An exact copy of the records below is required, and it must contain no pictures.
(Records provided)
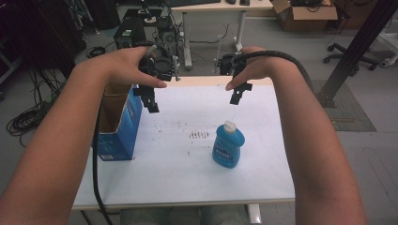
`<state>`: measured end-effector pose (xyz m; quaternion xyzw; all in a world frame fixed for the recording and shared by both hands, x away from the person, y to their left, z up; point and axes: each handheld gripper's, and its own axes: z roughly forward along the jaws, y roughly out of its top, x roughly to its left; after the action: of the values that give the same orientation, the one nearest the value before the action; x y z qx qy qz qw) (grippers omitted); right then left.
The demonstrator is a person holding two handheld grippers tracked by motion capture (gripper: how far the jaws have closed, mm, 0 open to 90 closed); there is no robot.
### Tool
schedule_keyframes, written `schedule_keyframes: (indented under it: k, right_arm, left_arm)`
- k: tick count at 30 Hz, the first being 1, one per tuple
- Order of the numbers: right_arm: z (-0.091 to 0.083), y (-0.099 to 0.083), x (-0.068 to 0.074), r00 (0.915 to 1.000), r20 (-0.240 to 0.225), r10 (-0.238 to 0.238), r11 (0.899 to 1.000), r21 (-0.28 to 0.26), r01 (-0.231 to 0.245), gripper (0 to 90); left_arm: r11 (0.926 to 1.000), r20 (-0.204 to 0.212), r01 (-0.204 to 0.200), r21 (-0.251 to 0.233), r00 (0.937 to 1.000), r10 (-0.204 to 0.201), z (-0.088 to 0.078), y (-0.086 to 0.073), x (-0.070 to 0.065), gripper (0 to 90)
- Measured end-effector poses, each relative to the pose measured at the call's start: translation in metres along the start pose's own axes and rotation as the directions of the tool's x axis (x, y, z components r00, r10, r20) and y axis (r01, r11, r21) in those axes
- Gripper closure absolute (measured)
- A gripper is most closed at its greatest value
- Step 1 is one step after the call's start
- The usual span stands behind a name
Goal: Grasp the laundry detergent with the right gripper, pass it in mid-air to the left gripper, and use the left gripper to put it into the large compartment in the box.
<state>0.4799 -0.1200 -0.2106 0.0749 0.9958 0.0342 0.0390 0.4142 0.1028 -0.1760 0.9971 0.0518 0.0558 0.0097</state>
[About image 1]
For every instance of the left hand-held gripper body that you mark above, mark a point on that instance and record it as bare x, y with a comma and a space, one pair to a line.
161, 65

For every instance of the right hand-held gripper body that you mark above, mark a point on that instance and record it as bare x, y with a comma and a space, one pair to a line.
226, 64

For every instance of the blue cardboard box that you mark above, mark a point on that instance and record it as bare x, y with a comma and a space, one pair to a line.
126, 125

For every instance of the blue bottle with white cap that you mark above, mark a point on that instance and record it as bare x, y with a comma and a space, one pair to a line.
227, 146

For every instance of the person's right hand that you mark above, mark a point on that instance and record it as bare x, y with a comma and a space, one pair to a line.
261, 67

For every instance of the person's left hand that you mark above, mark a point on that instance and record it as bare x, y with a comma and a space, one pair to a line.
122, 67

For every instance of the small black computer tower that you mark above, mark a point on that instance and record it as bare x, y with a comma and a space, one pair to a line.
167, 34

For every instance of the large black computer tower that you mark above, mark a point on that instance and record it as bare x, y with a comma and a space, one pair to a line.
128, 33

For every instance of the light wooden desk white legs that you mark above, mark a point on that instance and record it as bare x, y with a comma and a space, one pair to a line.
219, 5

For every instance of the black keyboard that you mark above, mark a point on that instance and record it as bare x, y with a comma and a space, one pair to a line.
191, 2

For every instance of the white table mat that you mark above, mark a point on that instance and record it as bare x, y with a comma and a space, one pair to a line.
175, 175

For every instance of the open brown cardboard box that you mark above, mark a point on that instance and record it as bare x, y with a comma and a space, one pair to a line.
308, 15

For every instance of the black office chair base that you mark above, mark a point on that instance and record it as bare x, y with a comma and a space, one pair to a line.
347, 56

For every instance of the grey floor mat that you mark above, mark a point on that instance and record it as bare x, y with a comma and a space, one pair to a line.
350, 115

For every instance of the white table leg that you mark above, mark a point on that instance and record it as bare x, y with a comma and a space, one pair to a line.
254, 214

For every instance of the black metal stand post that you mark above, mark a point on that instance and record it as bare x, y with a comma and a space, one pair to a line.
353, 50
(End Records provided)
### Reply
`<state>`: measured end-effector pose (xyz m; quaternion xyzw; all in a world frame fixed for the recording and shared by both hands, x away from the person, y to their left, z up; point and axes: each handheld gripper's, and its own axes: z roughly forward along the jaws, y roughly out of its top, x roughly to its left; after the action: of the values that give the same orientation, the one nearest the value before the action; x y z qx qy qz qw) (grippers omitted); right then left.
The demonstrator is a person holding two handheld grippers tracked by motion capture (gripper: how far the jaws have closed, mm, 0 open to 90 closed); there is no robot.
### Tool
schedule_keyframes, written `schedule_keyframes: (indented under it: k, right_arm, left_arm)`
- k: tick count at 30 Hz, the first being 1, one per tuple
- Order of the numbers: right_arm: z (-0.091 to 0.083), y (-0.099 to 0.083), x (-0.068 to 0.074), r00 (0.915 to 1.000), r20 (-0.240 to 0.225), r10 (-0.238 to 0.238), r11 (0.899 to 1.000), r21 (-0.28 to 0.26), r01 (-0.231 to 0.245), gripper (0 to 90); left_arm: r11 (0.926 to 1.000), r20 (-0.204 to 0.212), r01 (-0.204 to 0.200), r21 (-0.251 to 0.233), r00 (0.937 to 1.000), r10 (-0.204 to 0.201), z (-0.088 to 0.078), y (-0.086 to 0.073), x (-0.070 to 0.065), gripper (0 to 90)
- Measured end-effector poses, each relative to the pose measured at the call's start: translation in metres along the start pose's own axes and rotation as the directions of the tool's x axis (x, y, z components r00, r10, r20) and y axis (r01, r11, r21) in those axes
- Gripper closure absolute (measured)
- A gripper is most closed at its greatest value
- Step 1 is one step after the call's start
- The usual span stands behind a name
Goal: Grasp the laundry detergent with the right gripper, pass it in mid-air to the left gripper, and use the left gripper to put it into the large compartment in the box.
<state>0.4799 -0.1200 -0.2106 0.0749 0.9958 0.0342 0.0390 0.4142 0.1028 -0.1760 0.9971 0.0518 0.0558 0.0097</state>
[About image 1]
For every instance of the left hand-held gripper body that you mark above, mark a point on that instance and record it as bare x, y with a comma and a space, one pair to a line.
161, 65

For every instance of the right hand-held gripper body that you mark above, mark a point on that instance and record it as bare x, y with a comma and a space, one pair to a line.
226, 64

For every instance of the blue cardboard box that you mark above, mark a point on that instance and record it as bare x, y with a comma and a space, one pair to a line.
126, 125

For every instance of the blue bottle with white cap that you mark above, mark a point on that instance and record it as bare x, y with a comma and a space, one pair to a line.
227, 146

For every instance of the person's right hand that you mark above, mark a point on that instance and record it as bare x, y with a comma and a space, one pair to a line.
261, 67

For every instance of the person's left hand that you mark above, mark a point on that instance and record it as bare x, y with a comma and a space, one pair to a line.
122, 67

For every instance of the small black computer tower that you mark above, mark a point on that instance and record it as bare x, y with a comma and a space, one pair to a line.
167, 34

For every instance of the large black computer tower that you mark above, mark a point on that instance and record it as bare x, y with a comma and a space, one pair to a line.
128, 33

For every instance of the light wooden desk white legs that you mark above, mark a point on that instance and record it as bare x, y with a comma and a space, one pair to a line.
219, 5

For every instance of the black keyboard that you mark above, mark a point on that instance and record it as bare x, y with a comma and a space, one pair to a line.
191, 2

For every instance of the white table mat that you mark above, mark a point on that instance and record it as bare x, y with a comma and a space, one pair to a line.
175, 175

For every instance of the open brown cardboard box that you mark above, mark a point on that instance and record it as bare x, y with a comma and a space, one pair to a line.
308, 15

For every instance of the black office chair base that you mark above, mark a point on that instance and record it as bare x, y with a comma and a space, one pair to a line.
347, 56

For every instance of the grey floor mat that you mark above, mark a point on that instance and record it as bare x, y with a comma and a space, one pair to a line.
350, 115

For every instance of the white table leg that you mark above, mark a point on that instance and record it as bare x, y with a comma and a space, one pair to a line.
254, 214

For every instance of the black metal stand post that you mark above, mark a point on that instance and record it as bare x, y with a comma and a space, one pair to a line.
353, 50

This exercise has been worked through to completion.